> **ACTION ITEM**
In which lines of the data does the string "aluminium" appear? Copy every one.
DATA EXCERPTS section start
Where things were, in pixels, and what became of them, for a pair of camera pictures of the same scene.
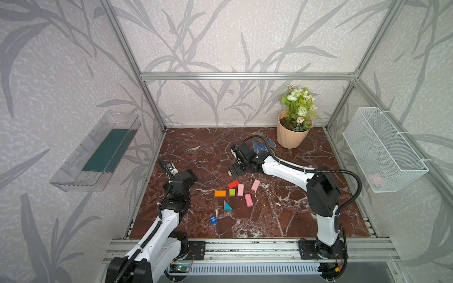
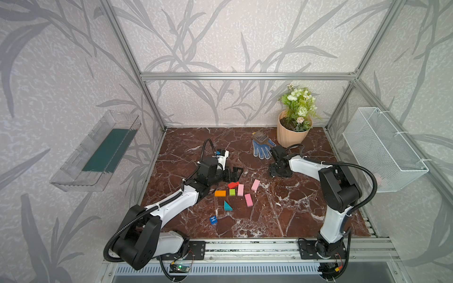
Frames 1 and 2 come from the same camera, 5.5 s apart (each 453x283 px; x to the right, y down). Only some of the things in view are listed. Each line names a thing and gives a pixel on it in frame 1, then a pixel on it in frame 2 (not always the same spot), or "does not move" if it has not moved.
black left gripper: (170, 182) to (228, 173)
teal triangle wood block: (226, 207) does not move
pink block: (248, 200) does not move
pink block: (255, 184) does not move
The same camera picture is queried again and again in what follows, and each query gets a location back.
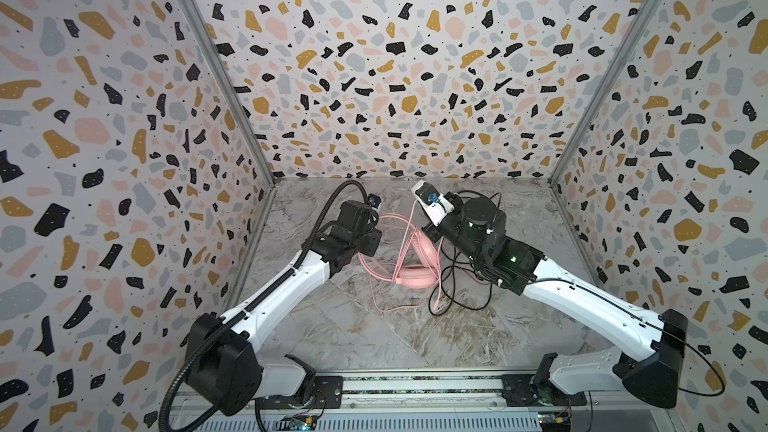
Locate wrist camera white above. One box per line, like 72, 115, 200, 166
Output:
411, 180, 455, 226
366, 193, 382, 212

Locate right aluminium corner post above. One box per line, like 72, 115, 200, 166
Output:
548, 0, 662, 191

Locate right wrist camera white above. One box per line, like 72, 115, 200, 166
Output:
411, 180, 455, 226

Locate left aluminium corner post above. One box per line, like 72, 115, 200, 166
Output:
177, 0, 275, 188

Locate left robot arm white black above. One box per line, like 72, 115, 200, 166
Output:
181, 194, 382, 416

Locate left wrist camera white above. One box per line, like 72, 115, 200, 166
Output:
366, 193, 382, 212

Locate left green circuit board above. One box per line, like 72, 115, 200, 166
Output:
276, 415, 318, 432

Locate black headphone cable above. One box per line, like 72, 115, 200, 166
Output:
427, 188, 511, 317

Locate aluminium corner post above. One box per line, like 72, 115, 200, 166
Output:
548, 0, 662, 191
177, 0, 275, 188

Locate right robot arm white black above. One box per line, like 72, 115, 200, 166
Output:
412, 181, 688, 409

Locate pink headphones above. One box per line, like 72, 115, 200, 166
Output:
358, 213, 441, 290

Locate right circuit board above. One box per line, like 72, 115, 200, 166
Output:
537, 412, 572, 432

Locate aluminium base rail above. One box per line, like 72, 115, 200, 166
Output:
200, 368, 685, 431

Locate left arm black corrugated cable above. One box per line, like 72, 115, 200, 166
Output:
157, 179, 370, 432

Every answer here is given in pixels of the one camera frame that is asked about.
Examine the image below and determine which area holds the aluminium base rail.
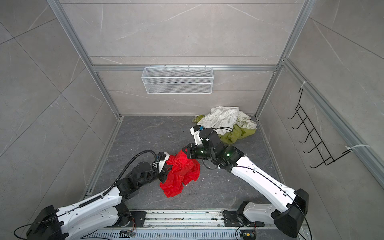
DATA EXCERPTS section end
> **RESPONSE BELOW**
Locate right aluminium corner post above. One box per line, like 72, 115, 200, 166
Locate left aluminium corner post above. One box per line, like 72, 115, 200, 166
Locate aluminium corner post above. One box per line, like 72, 115, 200, 166
Locate aluminium base rail above. One box per line, like 72, 115, 200, 166
Examine the image below and determine which area holds the aluminium base rail.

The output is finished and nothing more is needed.